_Available data:_

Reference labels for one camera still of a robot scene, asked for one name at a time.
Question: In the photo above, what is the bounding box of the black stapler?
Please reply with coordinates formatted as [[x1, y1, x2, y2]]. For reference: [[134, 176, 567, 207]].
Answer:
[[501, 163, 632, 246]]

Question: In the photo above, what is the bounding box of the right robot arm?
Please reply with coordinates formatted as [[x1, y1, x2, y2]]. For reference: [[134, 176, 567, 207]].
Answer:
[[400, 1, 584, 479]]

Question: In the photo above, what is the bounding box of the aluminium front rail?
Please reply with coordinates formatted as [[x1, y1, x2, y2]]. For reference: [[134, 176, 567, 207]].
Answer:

_What needs to be done:_
The material above is to be reproduced exactly as written.

_Your solution:_
Reference labels for one camera still of a robot scene, asked for one name at a time.
Question: In the photo above, what is the bounding box of the black stapler?
Please reply with coordinates formatted as [[x1, y1, x2, y2]]. For reference: [[134, 176, 567, 207]].
Answer:
[[501, 163, 632, 246]]

Question: In the photo above, what is the bounding box of the right robot arm?
Please reply with coordinates formatted as [[x1, y1, x2, y2]]. For reference: [[134, 176, 567, 207]].
Answer:
[[400, 1, 584, 479]]

Question: In the photo above, what is the bounding box of the aluminium front rail?
Please reply with coordinates formatted as [[x1, y1, x2, y2]]. For reference: [[134, 176, 567, 207]].
Answer:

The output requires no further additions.